## EXERCISE GOAL
Of the material below, the lines to be retyped are those from the line containing "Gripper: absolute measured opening" through the line containing "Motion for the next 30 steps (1", inclusive; reproduce them exactly.

[[ RECORDS SUPPLIED, beginning ]]

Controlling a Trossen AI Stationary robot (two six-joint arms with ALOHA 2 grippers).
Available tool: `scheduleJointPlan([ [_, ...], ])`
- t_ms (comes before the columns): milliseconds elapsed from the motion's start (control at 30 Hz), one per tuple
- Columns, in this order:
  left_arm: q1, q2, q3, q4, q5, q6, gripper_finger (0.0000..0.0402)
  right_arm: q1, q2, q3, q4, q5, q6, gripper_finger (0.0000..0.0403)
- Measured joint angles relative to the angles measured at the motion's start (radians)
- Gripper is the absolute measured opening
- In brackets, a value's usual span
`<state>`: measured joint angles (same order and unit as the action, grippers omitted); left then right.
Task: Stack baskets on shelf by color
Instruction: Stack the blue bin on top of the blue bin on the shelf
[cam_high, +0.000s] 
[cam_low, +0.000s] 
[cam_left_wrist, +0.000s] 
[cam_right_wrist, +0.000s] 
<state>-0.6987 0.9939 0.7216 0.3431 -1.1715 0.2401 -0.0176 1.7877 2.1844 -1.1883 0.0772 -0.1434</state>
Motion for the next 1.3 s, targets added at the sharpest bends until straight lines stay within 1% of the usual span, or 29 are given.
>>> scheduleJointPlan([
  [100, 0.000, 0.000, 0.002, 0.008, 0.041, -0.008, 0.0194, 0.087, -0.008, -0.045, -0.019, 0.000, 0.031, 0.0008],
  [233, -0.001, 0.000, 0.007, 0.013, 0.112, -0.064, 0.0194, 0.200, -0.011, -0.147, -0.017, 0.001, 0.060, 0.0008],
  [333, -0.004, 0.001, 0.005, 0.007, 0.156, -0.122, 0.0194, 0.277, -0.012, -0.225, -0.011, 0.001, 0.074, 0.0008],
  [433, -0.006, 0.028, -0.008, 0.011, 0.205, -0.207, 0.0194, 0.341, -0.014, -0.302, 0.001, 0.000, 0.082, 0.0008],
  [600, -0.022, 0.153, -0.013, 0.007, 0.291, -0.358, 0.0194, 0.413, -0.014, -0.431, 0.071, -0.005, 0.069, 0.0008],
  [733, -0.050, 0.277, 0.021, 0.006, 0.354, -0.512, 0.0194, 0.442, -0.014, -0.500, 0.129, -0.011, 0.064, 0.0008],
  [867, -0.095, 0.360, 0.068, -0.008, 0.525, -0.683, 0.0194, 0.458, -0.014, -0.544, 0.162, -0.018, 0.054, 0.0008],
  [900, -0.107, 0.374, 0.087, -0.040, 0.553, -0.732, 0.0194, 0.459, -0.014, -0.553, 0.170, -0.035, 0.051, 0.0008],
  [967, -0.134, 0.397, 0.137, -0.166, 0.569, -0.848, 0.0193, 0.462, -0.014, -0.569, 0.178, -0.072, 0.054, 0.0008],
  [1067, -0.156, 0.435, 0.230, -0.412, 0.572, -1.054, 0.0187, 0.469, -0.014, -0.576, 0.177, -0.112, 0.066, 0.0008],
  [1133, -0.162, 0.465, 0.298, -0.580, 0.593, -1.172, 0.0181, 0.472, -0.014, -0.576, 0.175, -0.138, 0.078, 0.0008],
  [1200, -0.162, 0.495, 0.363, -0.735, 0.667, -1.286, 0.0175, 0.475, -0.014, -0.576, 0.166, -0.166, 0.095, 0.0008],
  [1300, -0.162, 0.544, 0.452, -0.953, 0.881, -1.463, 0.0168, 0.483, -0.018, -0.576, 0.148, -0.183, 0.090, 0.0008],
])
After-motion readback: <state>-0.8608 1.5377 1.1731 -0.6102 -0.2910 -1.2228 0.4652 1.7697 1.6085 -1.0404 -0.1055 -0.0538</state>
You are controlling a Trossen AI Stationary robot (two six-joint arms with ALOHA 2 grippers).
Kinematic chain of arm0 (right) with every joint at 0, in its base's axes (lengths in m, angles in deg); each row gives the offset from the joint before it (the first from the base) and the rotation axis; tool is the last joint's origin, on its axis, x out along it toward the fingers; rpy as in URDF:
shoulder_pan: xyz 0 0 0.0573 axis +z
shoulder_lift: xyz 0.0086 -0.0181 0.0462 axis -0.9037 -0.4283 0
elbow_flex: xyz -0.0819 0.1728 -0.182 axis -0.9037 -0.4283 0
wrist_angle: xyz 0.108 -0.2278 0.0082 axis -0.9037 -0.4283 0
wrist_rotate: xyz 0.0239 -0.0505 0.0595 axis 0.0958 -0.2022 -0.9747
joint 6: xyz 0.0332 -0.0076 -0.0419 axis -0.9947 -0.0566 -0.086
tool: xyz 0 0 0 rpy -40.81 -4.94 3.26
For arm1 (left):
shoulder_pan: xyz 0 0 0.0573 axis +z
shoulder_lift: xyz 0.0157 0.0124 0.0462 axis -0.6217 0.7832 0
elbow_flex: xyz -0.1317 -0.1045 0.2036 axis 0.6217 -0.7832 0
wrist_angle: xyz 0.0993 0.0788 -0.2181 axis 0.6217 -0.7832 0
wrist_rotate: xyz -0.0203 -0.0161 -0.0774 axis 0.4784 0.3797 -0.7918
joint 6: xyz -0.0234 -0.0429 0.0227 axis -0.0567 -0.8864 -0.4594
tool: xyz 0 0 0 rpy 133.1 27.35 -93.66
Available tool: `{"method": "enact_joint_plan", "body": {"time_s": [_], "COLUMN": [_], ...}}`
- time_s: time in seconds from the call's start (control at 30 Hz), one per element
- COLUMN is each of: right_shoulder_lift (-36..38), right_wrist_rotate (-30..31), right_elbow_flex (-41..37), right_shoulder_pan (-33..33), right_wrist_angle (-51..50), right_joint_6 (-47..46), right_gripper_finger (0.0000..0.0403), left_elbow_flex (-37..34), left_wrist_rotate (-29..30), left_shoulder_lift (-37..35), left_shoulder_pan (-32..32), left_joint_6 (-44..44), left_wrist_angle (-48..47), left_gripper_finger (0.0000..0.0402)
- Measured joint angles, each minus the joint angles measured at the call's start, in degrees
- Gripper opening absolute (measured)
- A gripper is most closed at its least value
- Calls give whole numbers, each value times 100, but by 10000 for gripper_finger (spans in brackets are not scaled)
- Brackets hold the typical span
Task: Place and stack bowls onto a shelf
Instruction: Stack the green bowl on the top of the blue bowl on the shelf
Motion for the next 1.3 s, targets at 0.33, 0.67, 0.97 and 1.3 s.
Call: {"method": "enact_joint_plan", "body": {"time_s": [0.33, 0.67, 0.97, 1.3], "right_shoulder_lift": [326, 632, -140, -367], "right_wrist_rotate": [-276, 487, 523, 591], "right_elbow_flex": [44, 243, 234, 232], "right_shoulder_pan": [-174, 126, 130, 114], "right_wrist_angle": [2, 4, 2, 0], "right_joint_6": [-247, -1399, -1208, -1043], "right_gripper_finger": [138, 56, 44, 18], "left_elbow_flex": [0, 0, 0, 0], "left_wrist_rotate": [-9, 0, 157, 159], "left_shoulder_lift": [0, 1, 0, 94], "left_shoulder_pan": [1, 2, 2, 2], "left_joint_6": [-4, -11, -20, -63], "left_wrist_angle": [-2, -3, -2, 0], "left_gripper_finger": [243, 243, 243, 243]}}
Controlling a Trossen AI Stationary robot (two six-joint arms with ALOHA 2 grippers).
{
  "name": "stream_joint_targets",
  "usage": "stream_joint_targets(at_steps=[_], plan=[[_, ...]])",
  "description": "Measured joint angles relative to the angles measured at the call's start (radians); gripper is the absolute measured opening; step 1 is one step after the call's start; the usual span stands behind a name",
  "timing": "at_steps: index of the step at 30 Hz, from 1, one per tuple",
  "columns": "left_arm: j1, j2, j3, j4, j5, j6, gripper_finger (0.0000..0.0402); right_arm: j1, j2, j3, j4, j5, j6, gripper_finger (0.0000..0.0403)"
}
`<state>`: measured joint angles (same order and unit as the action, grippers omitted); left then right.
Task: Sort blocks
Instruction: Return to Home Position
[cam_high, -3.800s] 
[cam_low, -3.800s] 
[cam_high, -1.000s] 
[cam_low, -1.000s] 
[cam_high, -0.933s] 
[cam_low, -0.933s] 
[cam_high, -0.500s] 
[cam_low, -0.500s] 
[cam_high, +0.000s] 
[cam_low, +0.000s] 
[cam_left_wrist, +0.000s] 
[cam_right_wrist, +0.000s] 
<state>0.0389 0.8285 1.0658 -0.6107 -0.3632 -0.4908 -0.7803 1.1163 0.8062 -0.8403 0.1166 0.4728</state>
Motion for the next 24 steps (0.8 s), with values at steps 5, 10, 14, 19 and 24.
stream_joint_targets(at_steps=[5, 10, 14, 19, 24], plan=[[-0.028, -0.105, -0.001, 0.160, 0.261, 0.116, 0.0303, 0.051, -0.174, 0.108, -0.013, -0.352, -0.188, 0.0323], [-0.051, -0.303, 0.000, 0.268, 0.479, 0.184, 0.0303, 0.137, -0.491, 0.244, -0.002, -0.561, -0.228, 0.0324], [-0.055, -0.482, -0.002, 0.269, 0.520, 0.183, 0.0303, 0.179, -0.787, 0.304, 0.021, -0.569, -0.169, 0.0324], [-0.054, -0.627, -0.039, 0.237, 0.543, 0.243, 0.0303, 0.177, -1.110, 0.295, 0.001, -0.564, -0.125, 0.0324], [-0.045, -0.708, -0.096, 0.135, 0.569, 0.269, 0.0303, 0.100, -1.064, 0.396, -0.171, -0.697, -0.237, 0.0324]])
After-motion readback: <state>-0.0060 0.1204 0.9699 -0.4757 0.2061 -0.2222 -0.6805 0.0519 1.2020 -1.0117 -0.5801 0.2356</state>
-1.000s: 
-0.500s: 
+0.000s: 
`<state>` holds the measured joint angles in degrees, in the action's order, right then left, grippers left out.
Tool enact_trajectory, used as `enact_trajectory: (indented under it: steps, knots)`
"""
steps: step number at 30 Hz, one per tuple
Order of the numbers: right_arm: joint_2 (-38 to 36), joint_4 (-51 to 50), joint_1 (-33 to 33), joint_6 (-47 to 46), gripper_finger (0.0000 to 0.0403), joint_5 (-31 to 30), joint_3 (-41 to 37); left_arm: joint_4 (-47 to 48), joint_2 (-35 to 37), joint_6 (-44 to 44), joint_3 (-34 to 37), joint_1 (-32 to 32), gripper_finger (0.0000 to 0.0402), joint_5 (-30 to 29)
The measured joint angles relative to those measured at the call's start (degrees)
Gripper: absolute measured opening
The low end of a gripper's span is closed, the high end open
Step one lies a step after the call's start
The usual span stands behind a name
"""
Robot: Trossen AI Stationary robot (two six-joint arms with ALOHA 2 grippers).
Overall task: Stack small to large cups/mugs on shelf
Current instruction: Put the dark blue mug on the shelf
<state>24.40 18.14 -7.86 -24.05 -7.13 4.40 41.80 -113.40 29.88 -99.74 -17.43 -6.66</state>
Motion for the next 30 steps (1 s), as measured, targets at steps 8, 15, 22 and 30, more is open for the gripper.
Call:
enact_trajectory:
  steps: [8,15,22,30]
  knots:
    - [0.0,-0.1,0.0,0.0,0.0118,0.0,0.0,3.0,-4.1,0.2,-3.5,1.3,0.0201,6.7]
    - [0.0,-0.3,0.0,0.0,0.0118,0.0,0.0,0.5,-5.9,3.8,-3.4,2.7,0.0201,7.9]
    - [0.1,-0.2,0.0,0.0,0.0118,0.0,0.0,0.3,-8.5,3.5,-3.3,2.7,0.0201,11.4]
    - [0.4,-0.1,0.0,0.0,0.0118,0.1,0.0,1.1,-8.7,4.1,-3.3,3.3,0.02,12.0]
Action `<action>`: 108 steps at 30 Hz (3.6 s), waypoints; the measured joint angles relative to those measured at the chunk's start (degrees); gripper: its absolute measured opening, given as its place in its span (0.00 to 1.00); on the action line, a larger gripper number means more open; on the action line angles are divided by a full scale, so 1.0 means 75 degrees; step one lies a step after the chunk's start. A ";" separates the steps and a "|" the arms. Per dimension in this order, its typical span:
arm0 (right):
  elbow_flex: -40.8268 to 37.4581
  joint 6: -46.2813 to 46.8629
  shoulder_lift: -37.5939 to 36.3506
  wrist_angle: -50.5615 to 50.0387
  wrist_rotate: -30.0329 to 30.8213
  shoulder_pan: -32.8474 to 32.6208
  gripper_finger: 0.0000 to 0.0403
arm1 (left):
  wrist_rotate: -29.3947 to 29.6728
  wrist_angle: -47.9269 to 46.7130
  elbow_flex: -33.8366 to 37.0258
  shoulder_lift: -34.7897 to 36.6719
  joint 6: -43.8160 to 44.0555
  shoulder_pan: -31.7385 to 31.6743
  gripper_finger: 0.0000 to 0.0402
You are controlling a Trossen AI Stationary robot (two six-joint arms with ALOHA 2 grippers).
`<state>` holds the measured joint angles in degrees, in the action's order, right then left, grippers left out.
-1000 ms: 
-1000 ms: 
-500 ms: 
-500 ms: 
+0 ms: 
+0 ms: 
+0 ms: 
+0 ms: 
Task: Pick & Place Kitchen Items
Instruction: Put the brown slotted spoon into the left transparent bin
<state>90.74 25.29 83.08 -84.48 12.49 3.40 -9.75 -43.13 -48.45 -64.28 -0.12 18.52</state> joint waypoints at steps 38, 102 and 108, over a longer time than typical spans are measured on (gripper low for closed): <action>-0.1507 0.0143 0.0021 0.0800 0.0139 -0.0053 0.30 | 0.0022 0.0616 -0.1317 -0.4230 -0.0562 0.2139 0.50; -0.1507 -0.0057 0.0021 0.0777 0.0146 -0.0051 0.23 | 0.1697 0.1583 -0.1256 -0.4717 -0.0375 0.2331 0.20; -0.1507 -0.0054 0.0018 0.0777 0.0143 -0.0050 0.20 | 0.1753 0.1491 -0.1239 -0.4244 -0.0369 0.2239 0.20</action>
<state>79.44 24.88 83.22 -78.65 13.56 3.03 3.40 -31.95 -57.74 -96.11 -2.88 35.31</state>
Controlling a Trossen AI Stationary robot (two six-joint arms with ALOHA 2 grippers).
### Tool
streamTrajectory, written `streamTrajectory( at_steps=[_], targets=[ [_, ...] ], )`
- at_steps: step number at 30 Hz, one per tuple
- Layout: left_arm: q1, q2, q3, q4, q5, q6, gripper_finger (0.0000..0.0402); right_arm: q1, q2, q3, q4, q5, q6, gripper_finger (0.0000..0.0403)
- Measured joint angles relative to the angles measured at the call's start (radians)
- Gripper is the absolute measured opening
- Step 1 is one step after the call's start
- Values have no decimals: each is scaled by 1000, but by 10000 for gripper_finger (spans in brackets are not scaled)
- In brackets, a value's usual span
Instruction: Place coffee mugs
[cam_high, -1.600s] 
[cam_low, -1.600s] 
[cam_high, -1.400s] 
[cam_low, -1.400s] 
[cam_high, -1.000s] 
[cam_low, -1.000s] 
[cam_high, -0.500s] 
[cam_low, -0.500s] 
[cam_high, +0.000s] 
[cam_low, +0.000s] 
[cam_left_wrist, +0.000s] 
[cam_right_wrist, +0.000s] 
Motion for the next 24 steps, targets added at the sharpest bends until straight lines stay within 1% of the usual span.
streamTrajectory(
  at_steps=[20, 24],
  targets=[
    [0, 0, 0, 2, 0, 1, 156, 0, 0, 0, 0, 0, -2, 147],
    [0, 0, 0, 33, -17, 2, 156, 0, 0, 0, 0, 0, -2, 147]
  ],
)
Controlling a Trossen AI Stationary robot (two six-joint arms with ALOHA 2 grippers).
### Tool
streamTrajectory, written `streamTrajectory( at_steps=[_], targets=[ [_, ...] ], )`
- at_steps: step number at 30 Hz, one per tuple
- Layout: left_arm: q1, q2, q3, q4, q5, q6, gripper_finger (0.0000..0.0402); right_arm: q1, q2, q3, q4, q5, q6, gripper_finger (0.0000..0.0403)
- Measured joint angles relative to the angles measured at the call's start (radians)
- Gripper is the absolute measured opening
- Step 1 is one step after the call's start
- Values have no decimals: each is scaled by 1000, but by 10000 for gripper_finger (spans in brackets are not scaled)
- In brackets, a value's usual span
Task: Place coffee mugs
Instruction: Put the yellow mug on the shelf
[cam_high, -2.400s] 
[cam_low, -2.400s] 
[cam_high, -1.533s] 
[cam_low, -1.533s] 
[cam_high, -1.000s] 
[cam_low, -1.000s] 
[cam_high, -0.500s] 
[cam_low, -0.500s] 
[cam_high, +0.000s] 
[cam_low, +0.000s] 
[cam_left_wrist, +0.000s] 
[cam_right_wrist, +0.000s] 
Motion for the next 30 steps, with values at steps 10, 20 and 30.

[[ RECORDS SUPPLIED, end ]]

## FINISHED TASK
Gripper: absolute measured opening
The low end of a gripper's span is closed, the high end open
Step one lies a step after the call's start
The usual span stands behind a name
"""
Robot: Trossen AI Stationary robot (two six-joint arms with ALOHA 2 grippers).
Overall task: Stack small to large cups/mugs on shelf
Current instruction: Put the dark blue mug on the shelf
<state>24.40 18.14 -7.86 -24.05 -7.13 4.40 41.80 -113.40 29.88 -99.74 -17.43 -6.66</state>
Motion for the next 30 steps (1 s), as measured, targets at steps 8, 15, 22 and 30, more is open for the gripper.

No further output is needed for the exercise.